Ormsby’s grin could illuminate London Bridge. ‘Thank you, sir,’ he says as Jardine shuffles in with a pewter casserole dish, steam emanating from the open lid, and starts to serve the officers their dinner.

Chapter Six

Jessop and Jones are coming to realise that the Dhofaris have a very different sense of time. Or, as the lieutenant puts it, ‘You cannot trust a word the buggers say.’ It has been another day or two to the emir’s camp for almost a week now, and no manner of earnest enquiry elicits any other response from the men, than occasionally, a wry shrug of the shoulders. Jessop restricts Jones from becoming too insistent.
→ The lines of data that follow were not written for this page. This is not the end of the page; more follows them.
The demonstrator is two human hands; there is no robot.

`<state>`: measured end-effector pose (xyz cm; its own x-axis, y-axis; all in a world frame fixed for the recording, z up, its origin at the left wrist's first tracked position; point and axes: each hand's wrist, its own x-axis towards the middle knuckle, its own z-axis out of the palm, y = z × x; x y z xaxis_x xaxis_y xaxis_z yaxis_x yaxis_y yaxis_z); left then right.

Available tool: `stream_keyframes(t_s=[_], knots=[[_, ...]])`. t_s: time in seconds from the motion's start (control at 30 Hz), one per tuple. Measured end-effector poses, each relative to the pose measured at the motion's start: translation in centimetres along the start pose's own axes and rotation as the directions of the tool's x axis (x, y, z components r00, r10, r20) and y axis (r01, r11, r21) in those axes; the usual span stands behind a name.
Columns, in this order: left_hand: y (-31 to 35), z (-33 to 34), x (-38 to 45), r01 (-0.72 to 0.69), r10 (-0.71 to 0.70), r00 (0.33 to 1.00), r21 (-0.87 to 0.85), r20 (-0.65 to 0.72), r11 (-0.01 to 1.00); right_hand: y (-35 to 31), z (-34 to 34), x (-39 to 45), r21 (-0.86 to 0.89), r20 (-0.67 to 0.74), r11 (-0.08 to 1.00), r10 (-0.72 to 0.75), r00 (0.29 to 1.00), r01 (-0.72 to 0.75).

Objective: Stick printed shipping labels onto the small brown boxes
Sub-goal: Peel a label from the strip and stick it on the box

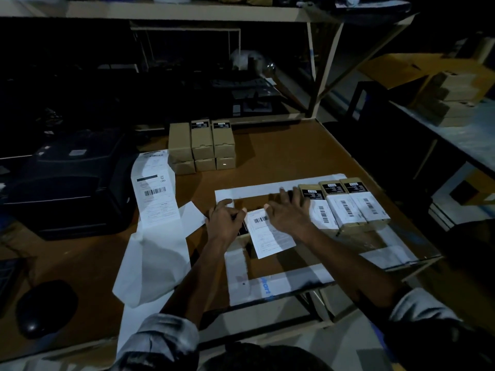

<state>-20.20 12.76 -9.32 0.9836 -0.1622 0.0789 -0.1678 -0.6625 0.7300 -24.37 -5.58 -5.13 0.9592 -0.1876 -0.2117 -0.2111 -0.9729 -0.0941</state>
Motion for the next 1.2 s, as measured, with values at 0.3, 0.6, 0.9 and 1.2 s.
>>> stream_keyframes(t_s=[0.3, 0.6, 0.9, 1.2], knots=[[0.1, -1.0, -0.1, -0.181, 0.176, 0.983, 0.211, 0.041, 0.961, 0.1, 0.9, -2.3, 0.181, -0.122, 0.983, -0.002, 0.993, 0.024], [0.4, -1.6, -0.9, -0.521, 0.478, 0.833, 0.103, 0.28, 0.847, 2.4, 2.6, -3.9, 0.392, -0.232, 0.862, -0.247, 0.941, 0.322], [0.5, -2.0, -1.6, -0.467, 0.424, 0.838, 0.051, 0.343, 0.883, 3.3, 0.0, -3.5, 0.411, -0.034, 0.845, -0.36, 0.932, 0.341], [0.6, -2.2, -1.6, -0.535, 0.466, 0.803, 0.105, 0.373, 0.838, 3.6, -0.1, -2.5, 0.37, 0.056, 0.877, -0.351, 0.935, 0.307]])
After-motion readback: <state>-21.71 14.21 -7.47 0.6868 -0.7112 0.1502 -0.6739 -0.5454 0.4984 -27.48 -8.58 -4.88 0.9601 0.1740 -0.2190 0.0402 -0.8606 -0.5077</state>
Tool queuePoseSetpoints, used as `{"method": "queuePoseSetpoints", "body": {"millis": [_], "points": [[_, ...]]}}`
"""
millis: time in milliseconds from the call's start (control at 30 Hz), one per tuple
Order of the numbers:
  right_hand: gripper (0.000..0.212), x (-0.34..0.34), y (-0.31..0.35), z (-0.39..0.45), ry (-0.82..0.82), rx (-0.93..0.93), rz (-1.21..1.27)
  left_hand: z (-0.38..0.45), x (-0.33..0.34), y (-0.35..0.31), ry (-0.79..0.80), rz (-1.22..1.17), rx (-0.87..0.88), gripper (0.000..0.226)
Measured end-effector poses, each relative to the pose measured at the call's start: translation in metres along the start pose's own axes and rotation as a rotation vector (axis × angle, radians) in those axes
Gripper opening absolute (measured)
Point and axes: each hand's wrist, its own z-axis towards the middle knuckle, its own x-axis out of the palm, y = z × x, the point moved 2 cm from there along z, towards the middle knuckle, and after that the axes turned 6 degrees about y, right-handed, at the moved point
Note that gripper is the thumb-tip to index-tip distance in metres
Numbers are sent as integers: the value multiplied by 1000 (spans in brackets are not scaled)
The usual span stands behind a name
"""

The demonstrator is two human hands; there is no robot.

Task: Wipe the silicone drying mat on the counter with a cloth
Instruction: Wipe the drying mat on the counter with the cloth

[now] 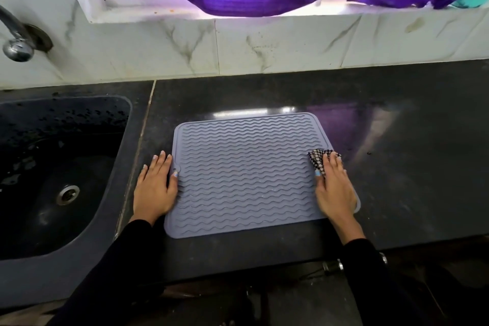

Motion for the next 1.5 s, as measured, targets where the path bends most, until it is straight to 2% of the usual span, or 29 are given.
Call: {"method": "queuePoseSetpoints", "body": {"millis": [67,167,200,233,300,367,467,533,567,800,867,1067,1133,1200,1300,1367,1500], "points": [[48,-8,-4,4,-30,101,285,-1,-1,-1,0,-10,-2,76],[38,-26,-6,13,-185,248,920,0,-2,-1,3,-15,-12,74],[37,-31,-6,14,-250,302,1001,0,-3,-1,4,-17,-16,73],[38,-36,-5,14,-280,357,999,1,-3,-1,5,-18,-20,71],[42,-43,0,11,-279,371,698,1,-3,-1,3,-21,-24,68],[47,-37,6,4,-222,265,432,0,-3,-1,-3,-30,-19,66],[54,-7,12,-4,-40,137,75,0,-2,-2,-22,-45,-9,68],[60,5,13,-7,-37,91,-167,-1,-1,-2,-24,-42,-6,67],[61,6,13,-7,-46,90,-202,0,0,-2,-25,-41,-8,65],[55,2,4,3,9,35,-68,2,0,0,-31,-27,-8,69],[49,-4,4,2,-34,53,130,1,-1,0,-31,-24,-12,71],[35,-26,13,8,-321,396,879,-1,-4,-3,-17,-31,-22,73],[36,-31,37,7,-324,366,794,-1,-4,-4,-17,-34,-24,74],[41,-24,67,-1,-218,233,627,0,-5,-4,-11,-24,-24,75],[51,17,97,-20,10,-20,254,0,-4,-4,-6,-20,-24,74],[55,42,99,-25,34,-149,-7,0,-3,-3,-8,-19,-23,73],[74,50,95,-18,105,-170,-219,1,0,-3,-11,-11,-23,70]]}}
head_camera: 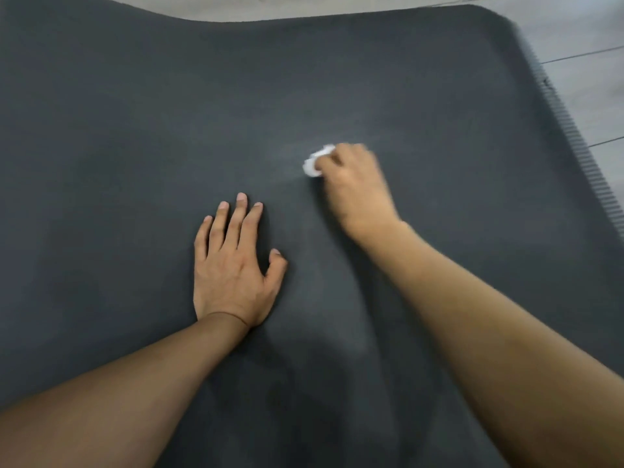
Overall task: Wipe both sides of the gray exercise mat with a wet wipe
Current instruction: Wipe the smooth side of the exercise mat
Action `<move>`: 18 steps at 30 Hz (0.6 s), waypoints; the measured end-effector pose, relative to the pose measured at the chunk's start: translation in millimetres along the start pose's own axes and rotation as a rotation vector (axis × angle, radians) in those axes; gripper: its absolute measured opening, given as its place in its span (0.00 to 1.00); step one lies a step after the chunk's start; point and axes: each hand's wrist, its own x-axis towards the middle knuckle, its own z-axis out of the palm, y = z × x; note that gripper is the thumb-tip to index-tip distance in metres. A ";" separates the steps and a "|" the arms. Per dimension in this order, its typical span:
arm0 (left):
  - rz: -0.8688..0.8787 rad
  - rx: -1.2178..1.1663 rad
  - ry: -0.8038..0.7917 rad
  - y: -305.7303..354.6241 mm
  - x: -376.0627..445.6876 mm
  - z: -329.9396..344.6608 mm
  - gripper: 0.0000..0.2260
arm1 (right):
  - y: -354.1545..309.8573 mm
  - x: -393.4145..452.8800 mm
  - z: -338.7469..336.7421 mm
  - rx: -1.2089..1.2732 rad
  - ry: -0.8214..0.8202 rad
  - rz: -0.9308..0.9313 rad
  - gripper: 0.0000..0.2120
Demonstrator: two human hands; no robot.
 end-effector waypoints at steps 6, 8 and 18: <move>0.000 0.011 0.014 -0.6 -0.3 0.8 0.30 | 93.9 -67.1 -35.0 0.021 0.097 0.626 0.12; 0.000 -0.027 0.035 1.5 0.1 -0.5 0.26 | 92.6 -62.4 -31.7 0.071 0.111 0.627 0.12; 0.043 0.127 -0.128 -37.7 -131.0 -30.0 0.30 | 96.0 -63.2 -33.7 0.045 0.098 0.582 0.12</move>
‘We are not in such a rush, old man,’ he points out.

It is long enough till the men’s rendezvous with the Palinurus that they have time to lag behind their schedule.

Apart from their inability to keep to a timetable, Jessop finds the Dhofaris very pleasant. They are endlessly patient with his attempts to map the route, which is proving extremely difficult. For a start, for most of the day, the brass instruments the doctor brought for the job are far too hot to touch.

‘Sort of thing you don’t realise in Southampton,’ he smiles.

Jones does not find this kind of thing amusing. The tasks are as much his as the doctor’s to complete but the lieutenant constantly gives up, the doctor considers, a mite too easily for an English officer who is charged with what is, after all, the fairly routine, if inconvenient, mission of checking the lie of the land. The Dhofaris bind their hands in cloth and try their best to assist.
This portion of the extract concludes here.